How does Hunt Scanlon Ventures assist recruiting firms and talent solutions providers specifically?

Scanlon: Our role in the past was to make simple introductions. Now, the work is much more intensive, with most of our team focused on basic, but important deal due diligence. Acquirors are requesting much more information up front – well beyond the financial data requirements. Buyers want detailed analysis on the leadership teams they are potentially buying. They want historical data on consultant productivity. They want insight on compensation plans and culture fit. They want us to advise on additional growth and expansion opportunities. They want information on key rivals. In some cases, they have requested warm introductions to potential clients and talent leaders who could support the new verticals they are acquiring. But before that, they might need us to help build out those verticals. And, of course, many buyers and sellers are seeking an entrée to funding sources. Hunt Scanlon sits at the nexus of buyer, seller, private equity firm or investment bank, and client. We are busier than we have ever been in three decades.

Hunt: Apart from the obvious, which is making key introductions and helping to manage the process from inception to conclusion, our role is also to act as a professional sounding board. When firms either look to acquire a business, or to sell their own, they need strategic advice and counsel. Our position in this sector is unique as is the type of intelligence we bring to the discussion. We have the benefit of over 30 years of discussing strategy with hundreds of search firm leaders and it is this vast wealth of knowledge that we bring to bear on the conversations we have. These also include thinking through strategies that might include private equity participation, rollups, or a short-term capital raise.
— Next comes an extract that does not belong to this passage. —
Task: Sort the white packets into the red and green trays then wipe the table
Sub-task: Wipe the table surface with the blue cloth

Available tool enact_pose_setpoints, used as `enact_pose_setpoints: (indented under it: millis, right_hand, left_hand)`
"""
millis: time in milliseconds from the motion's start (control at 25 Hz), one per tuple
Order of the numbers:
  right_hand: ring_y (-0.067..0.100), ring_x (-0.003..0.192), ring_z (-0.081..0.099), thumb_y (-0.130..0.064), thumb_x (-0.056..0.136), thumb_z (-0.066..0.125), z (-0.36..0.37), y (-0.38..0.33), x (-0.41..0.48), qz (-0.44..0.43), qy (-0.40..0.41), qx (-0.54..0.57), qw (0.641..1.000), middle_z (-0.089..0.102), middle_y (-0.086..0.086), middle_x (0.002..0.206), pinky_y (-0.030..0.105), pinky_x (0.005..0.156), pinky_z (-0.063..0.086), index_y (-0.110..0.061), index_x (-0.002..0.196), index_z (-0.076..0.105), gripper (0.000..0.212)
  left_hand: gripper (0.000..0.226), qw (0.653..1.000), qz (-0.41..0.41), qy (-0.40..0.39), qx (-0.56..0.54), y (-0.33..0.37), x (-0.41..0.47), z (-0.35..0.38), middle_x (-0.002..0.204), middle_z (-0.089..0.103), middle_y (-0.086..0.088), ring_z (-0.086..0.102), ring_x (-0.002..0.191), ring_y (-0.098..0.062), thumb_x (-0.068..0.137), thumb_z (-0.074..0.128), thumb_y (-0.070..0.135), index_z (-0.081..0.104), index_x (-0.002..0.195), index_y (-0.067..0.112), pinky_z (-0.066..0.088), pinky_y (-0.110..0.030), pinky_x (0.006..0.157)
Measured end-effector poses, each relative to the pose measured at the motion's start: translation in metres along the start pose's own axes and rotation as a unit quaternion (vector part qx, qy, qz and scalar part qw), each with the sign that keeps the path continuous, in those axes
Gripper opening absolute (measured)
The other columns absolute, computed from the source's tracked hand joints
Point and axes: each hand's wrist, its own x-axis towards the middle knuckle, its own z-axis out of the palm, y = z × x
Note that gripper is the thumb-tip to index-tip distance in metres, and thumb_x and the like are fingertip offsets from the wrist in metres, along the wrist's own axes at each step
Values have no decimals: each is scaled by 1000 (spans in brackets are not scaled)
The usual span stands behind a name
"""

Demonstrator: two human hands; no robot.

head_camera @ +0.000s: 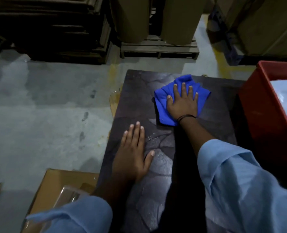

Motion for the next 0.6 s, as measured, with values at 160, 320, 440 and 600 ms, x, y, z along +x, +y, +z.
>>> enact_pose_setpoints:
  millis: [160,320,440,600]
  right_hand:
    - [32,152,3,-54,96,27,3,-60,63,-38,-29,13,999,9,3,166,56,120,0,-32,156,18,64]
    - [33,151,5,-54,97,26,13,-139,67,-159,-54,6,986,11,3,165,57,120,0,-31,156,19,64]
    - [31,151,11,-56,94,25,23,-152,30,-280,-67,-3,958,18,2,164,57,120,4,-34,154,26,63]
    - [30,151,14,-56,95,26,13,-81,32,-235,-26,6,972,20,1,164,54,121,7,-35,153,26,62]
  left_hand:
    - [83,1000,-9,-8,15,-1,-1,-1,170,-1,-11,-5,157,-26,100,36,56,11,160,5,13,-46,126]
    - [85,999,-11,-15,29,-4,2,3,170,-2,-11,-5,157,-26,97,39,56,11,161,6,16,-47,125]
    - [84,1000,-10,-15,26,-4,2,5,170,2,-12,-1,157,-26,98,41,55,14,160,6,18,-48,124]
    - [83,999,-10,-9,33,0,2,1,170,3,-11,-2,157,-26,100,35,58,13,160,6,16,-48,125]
Related: Handshake Receives $80 Million in Funding

What are some of the more typical deals Hunt Scanlon Ventures is currently engaged in?

Scanlon: So far, nothing has been typical. Executive search M&A activity is the most intense we have seen in over 30 years. The pandemic has paused the flow of search assignments by as much as 25-40 percent, possibly as much as 50 percent, and that has forced recruiters to take a hard look at their succession and continuity plans as well as their capital structures. We have more than a dozen engagements underway at various stages. To give you some context, since January we helped facilitate three search firm acquisitions in the $3 million to $5 million range; we are facilitating a capital raise of $50 million; we are involved in two significant global roll-ups in two different verticals; we assisted in the valuation of a $40 million talent solutions provider; we have a $10 million-plus search firm acquisition underway, a $4 million sale that’s pending, and several significant transactions poised to close in Q1 2021. It is quite a range of activity and we are barely keeping up with the inflow.

Hunt: As Scott has outlined it really runs the gamut. Each deal is unique. The transactions have ranged from $1.5 million on the low end to eight and nine figures at the high end. And we believe the more that private equity firms and investment banks become involved the larger the scale and the more diverse these transactions will become.

For acquirors, what types of targets look most attractive?

Hunt: Targets that are likely to be most attractive are the ones deemed leaders in their space. And if they have a diversified platform that goes beyond traditional recruiting, that will add interest and value. Any search firm that has carved out a technology niche – anything tied to AI, for example – will add multiples to their value, especially if the technology has proven to accelerate the search process while reaching wider pools of candidates. Speed and efficiency reign supreme.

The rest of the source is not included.